DROP TABLE #UnusedBlobIDs;

I tried running it directly in SSMS. The first time I ran without the delete clause and added Select count(ID) from #UnusedBlobIDs, to understand how many rows it was going to delete. I compared this with the count of the rows in the Blobs table.

Number of Unused Blob Ids

The number was big but not everything (251K out of 387k), it seemed good. However, I later discovered after running it for real, that blob id is not unique. This meant that the number I got out of my initial select was inaccurate – it was a distinct count of blob ids. It was going to delete more items that I was expecting and when it finished 20 hours later, my Blobs table was completely empty!

face palm

Obviously I was working on a backup, so all was not lost. I just had to import 250GB and go again. I re-examined the script and found that the first section (BlobFields) was evaluating to 0 rows. As this is later inner joined with the existing blobs, it effectively marks everything for deletion. I took a closer look at what the first section was doing.

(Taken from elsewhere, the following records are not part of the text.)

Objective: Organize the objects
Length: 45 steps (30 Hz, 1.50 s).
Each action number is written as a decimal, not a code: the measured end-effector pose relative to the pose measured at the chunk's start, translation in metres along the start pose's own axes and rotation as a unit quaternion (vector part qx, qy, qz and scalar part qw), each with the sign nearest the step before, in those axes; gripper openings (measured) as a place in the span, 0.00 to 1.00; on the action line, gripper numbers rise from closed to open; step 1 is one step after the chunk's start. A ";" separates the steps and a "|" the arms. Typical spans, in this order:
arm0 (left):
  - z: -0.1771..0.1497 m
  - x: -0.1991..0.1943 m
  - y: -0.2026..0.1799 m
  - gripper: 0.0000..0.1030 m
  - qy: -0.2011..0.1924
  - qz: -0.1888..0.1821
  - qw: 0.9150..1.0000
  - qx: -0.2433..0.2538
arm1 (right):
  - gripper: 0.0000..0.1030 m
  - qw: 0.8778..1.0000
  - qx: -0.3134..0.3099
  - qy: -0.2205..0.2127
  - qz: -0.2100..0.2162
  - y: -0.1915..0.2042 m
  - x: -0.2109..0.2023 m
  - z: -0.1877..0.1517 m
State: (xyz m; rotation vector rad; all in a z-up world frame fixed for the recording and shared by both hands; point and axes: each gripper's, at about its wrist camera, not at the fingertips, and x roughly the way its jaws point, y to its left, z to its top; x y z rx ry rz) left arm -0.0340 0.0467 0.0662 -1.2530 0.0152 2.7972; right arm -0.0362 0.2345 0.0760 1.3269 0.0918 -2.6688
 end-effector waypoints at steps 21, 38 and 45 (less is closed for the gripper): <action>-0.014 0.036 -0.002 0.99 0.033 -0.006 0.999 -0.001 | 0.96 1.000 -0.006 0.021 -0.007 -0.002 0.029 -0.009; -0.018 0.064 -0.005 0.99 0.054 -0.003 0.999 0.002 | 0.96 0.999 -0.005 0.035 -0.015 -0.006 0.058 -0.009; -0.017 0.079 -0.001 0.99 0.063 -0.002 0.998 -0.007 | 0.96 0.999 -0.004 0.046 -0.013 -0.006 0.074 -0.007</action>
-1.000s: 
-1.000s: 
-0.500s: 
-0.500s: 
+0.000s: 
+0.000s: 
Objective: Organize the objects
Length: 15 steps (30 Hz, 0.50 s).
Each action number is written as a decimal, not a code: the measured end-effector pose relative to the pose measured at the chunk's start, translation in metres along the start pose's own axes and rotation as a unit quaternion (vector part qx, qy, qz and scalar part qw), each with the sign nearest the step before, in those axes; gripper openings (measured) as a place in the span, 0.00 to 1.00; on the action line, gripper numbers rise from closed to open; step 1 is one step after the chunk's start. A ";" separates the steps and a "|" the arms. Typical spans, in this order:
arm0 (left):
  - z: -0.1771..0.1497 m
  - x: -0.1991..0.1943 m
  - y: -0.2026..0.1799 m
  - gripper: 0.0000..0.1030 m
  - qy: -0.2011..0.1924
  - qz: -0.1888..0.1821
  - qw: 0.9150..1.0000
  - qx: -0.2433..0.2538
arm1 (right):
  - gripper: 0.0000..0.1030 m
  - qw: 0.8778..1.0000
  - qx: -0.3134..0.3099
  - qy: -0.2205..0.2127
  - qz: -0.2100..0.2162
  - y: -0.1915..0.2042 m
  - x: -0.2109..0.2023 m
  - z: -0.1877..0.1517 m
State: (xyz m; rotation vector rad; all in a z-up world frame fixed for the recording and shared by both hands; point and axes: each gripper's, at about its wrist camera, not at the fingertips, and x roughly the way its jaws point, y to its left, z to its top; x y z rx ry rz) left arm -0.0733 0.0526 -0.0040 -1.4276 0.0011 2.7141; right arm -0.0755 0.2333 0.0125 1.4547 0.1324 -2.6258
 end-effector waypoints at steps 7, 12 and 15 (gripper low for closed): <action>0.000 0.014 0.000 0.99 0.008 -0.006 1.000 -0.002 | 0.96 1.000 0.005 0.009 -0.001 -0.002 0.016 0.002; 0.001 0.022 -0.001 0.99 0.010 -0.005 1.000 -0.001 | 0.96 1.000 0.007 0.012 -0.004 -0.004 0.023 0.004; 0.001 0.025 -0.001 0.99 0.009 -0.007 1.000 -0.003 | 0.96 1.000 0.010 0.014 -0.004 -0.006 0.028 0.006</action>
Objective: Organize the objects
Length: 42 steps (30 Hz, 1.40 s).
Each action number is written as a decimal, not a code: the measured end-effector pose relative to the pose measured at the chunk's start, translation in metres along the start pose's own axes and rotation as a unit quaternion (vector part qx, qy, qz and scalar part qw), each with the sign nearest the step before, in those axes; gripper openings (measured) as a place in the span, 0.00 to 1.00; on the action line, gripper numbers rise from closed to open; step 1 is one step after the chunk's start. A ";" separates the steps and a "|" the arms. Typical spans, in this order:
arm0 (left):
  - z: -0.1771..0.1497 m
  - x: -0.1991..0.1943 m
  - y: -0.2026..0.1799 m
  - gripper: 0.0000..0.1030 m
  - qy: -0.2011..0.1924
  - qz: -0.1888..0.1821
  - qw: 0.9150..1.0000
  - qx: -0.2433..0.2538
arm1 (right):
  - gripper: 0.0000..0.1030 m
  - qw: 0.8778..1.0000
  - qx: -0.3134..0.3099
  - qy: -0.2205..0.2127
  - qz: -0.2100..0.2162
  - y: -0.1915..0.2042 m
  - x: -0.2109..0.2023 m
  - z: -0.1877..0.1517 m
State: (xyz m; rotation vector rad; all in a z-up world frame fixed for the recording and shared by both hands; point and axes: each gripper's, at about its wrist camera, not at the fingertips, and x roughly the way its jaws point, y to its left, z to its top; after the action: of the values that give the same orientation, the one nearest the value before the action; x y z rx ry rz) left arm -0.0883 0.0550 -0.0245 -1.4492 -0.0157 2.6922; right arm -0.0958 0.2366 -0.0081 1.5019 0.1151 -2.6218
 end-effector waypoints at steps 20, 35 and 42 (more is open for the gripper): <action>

It seems that it is trying to identify the Sitecore fields which are set as Blob types. On any Sitecore field you can set this option:

Screenshot of Sitecore content editor showing the Blob setting on a field definition item

The list of Blob fields is then used to inner join in the latter part of the script so that only fields with blob ids where the field type is actually a blob type. It feels that this check is highly unnecessary for accurately identifying orphaned blob items as Guids are to all intent and purposes unique. I suspect this clause is here for performance reasons as the string comparison that occurs on the *Fields tables is probably more expensive than the comparison of uniqueidentifier types.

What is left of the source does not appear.